** TASK PROMPT **
Transcribe, word for word and without additions, each line below from the one containing "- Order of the" through the one containing "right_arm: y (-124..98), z", both ends included.

Data excerpts:
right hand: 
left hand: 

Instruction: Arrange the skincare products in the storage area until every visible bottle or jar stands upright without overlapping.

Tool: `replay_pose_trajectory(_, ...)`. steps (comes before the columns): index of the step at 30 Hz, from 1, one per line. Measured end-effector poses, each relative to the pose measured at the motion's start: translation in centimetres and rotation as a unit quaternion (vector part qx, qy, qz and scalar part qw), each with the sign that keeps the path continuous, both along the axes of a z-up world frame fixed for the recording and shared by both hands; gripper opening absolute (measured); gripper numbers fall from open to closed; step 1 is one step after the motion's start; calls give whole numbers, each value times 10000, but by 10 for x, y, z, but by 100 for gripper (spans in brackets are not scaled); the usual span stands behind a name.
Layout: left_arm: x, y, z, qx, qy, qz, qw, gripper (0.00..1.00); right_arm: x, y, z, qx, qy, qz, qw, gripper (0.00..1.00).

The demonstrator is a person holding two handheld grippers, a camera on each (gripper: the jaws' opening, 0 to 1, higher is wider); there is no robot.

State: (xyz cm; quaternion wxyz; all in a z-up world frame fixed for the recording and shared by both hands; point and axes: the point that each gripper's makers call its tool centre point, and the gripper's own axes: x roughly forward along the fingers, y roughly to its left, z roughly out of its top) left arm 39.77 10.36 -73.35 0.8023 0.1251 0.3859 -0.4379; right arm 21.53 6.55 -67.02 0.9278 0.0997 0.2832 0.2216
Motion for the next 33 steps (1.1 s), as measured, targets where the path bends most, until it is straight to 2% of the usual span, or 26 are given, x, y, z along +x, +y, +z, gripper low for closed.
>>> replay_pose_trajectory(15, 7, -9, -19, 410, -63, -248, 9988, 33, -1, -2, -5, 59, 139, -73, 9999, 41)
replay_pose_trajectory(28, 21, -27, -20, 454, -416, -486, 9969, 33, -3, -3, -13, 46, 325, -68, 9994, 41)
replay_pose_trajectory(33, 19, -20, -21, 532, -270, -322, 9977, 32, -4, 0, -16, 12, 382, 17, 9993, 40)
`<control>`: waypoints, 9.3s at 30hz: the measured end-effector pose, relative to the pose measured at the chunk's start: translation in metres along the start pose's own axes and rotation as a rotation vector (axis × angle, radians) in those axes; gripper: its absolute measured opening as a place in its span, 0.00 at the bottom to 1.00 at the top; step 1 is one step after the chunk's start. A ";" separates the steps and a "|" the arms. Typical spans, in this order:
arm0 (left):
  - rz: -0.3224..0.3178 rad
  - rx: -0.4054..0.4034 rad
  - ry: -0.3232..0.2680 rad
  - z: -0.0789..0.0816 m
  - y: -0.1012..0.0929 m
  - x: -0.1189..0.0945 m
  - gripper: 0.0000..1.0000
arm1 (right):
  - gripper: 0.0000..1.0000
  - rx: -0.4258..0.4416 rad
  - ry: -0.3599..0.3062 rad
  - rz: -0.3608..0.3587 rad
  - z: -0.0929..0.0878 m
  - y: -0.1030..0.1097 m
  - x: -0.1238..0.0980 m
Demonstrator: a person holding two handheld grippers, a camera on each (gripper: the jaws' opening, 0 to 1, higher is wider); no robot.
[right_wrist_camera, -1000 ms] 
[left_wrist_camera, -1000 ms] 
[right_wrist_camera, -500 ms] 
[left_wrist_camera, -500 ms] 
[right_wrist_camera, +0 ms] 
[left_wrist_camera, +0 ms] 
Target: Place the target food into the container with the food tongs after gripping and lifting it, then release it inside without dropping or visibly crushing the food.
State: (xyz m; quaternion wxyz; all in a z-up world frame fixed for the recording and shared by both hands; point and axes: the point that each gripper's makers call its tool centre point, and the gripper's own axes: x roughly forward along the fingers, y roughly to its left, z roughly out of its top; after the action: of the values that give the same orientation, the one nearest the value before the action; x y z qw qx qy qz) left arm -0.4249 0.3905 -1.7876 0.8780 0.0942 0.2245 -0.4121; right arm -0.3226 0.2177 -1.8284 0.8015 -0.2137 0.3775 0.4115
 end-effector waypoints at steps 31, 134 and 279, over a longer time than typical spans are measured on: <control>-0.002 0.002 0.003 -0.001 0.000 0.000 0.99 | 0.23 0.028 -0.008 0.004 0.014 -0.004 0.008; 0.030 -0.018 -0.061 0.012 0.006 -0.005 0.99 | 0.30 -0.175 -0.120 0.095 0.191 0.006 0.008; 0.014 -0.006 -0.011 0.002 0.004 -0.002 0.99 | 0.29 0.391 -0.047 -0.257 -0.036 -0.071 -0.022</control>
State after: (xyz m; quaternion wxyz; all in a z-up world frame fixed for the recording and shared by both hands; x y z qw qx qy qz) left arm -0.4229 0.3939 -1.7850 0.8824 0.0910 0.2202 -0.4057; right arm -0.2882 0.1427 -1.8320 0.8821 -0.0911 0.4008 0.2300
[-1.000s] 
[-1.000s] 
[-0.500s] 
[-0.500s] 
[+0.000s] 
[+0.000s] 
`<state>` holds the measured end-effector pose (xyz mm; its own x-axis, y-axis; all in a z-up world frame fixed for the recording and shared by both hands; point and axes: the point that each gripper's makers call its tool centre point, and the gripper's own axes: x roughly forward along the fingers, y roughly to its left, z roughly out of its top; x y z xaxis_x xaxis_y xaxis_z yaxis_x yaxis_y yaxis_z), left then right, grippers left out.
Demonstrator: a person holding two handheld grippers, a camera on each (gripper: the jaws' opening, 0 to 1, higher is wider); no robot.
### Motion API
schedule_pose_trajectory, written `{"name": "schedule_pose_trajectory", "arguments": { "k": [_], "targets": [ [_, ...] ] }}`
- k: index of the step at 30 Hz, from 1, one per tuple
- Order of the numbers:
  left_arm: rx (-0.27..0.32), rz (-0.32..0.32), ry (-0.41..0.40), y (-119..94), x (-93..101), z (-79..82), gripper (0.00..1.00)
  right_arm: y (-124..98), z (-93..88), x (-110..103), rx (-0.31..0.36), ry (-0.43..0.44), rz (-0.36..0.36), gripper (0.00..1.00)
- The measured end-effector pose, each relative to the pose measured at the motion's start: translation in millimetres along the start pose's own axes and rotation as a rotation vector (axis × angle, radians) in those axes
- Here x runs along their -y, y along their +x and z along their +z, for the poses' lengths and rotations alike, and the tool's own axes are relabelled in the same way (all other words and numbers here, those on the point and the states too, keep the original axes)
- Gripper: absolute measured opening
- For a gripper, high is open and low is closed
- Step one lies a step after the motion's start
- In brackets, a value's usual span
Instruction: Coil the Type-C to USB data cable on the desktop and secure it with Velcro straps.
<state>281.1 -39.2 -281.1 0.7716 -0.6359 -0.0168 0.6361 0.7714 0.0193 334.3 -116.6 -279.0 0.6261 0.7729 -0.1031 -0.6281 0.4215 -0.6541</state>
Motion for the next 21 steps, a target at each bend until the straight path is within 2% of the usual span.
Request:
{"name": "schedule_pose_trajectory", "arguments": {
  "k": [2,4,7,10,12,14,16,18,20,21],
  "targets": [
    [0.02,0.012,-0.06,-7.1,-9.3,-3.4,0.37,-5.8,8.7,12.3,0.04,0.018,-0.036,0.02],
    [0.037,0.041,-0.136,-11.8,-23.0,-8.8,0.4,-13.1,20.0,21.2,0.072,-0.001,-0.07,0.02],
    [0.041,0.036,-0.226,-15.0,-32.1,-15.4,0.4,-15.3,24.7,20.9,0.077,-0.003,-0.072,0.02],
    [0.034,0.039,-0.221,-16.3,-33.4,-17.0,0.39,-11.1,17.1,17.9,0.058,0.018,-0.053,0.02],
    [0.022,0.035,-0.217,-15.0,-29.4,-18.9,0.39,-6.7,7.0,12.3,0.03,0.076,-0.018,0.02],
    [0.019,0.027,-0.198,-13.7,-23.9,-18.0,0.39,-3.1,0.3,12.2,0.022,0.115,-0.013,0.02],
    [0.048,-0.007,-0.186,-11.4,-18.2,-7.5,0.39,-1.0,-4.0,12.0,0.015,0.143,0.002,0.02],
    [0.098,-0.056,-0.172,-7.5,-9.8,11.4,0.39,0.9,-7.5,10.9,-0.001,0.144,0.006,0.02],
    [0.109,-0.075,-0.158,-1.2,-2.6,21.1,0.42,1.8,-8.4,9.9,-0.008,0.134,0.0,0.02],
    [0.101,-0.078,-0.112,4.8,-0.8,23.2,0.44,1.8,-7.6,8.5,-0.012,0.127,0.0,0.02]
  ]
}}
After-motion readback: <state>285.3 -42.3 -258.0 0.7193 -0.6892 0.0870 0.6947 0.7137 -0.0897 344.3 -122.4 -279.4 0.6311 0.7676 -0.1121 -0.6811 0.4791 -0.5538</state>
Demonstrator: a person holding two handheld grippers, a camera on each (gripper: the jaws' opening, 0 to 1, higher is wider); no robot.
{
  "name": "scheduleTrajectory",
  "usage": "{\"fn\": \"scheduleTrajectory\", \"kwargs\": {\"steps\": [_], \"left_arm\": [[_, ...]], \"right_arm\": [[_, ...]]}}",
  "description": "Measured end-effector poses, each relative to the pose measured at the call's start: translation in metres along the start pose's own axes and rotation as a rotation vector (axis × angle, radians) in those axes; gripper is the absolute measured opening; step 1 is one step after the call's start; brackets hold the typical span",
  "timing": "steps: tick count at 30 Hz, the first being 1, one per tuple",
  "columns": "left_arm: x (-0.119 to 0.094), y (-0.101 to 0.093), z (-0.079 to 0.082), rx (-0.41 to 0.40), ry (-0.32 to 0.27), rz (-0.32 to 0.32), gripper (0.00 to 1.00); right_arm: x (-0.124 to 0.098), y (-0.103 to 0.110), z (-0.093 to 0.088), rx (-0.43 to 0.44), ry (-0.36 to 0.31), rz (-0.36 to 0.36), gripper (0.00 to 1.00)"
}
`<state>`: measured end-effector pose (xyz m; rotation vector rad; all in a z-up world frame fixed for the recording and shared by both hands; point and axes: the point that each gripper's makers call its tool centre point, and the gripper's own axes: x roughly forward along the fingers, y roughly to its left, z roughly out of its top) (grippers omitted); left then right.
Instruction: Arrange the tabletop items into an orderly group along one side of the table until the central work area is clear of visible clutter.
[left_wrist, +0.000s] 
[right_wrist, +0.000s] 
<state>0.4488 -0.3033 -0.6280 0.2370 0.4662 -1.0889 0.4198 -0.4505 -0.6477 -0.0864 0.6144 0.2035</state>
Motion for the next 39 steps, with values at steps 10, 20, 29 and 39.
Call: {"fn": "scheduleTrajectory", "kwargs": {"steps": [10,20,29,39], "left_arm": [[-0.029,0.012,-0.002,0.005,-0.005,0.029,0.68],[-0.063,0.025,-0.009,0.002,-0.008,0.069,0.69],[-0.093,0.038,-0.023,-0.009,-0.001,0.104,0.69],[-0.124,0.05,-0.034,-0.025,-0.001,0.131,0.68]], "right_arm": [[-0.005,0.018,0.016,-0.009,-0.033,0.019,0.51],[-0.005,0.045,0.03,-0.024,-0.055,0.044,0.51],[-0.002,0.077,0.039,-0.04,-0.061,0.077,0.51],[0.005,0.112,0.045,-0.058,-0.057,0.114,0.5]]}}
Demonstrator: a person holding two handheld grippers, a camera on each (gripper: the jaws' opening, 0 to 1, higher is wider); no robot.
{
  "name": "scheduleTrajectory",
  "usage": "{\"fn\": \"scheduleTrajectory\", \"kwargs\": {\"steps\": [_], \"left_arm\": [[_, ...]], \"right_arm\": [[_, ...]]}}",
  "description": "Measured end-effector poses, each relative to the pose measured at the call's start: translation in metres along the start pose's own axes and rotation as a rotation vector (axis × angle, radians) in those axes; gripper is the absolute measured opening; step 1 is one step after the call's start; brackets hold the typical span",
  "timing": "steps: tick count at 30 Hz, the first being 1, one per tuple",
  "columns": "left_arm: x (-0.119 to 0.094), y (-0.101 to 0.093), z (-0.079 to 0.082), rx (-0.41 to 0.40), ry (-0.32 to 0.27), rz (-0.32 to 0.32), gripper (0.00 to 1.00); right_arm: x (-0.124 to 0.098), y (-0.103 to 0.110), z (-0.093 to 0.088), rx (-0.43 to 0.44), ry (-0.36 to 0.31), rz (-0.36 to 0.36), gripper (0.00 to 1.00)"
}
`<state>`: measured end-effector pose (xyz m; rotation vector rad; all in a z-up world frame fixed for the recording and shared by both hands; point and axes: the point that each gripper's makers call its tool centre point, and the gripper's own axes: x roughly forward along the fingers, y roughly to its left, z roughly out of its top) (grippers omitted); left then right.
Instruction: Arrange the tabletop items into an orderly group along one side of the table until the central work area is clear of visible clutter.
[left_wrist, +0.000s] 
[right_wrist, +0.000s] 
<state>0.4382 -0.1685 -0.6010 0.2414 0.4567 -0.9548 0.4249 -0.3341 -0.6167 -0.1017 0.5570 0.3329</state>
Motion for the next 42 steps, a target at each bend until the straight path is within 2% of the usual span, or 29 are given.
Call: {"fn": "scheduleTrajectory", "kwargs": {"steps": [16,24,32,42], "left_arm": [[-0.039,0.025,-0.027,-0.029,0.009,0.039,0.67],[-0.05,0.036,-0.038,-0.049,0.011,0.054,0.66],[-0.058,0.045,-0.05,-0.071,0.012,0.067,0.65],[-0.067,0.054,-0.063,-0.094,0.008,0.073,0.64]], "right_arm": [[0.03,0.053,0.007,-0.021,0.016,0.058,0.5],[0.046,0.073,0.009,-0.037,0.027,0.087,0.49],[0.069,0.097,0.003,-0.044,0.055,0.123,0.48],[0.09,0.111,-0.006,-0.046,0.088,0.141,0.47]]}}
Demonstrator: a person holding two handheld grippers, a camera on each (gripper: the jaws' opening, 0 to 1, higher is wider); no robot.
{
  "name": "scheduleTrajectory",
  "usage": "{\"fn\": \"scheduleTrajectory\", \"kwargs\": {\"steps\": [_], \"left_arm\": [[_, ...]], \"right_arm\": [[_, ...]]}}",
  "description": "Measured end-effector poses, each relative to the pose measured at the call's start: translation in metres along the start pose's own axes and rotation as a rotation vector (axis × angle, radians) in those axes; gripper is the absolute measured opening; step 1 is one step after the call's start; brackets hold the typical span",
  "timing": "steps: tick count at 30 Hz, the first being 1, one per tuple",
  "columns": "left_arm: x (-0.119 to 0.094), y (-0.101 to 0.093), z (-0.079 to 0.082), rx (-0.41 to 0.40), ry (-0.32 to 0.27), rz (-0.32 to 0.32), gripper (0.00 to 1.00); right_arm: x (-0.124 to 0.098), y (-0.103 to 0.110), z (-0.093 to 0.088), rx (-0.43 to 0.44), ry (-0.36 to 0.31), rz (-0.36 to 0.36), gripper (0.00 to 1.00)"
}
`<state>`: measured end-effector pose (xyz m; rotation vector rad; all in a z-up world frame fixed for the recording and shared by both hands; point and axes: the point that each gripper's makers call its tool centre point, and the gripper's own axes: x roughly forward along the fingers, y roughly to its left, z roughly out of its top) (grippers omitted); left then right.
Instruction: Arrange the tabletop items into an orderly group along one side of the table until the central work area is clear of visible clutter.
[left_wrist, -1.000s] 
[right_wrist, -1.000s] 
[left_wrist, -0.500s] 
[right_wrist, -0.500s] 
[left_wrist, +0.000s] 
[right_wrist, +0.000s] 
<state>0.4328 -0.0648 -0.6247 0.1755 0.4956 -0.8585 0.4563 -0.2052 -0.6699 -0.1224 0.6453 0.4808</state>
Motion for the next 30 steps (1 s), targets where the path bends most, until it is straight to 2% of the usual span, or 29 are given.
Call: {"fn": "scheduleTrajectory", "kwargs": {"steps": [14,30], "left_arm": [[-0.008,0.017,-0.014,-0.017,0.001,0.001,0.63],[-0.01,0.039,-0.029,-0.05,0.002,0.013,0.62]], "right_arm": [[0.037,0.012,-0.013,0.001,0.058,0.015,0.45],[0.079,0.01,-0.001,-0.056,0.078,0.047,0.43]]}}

** WRITTEN SOLUTION **
- Order of the numbers:
  left_arm: rx (-0.27..0.32), rz (-0.32..0.32), ry (-0.41..0.40), y (-119..94), x (-93..101), z (-79..82), gripper (0.00..1.00)
  right_arm: y (-124..98), z (-93..88), x (-110..103), rx (-0.31..0.36), ry (-0.43..0.44), rz (-0.36..0.36), gripper (0.00..1.00)

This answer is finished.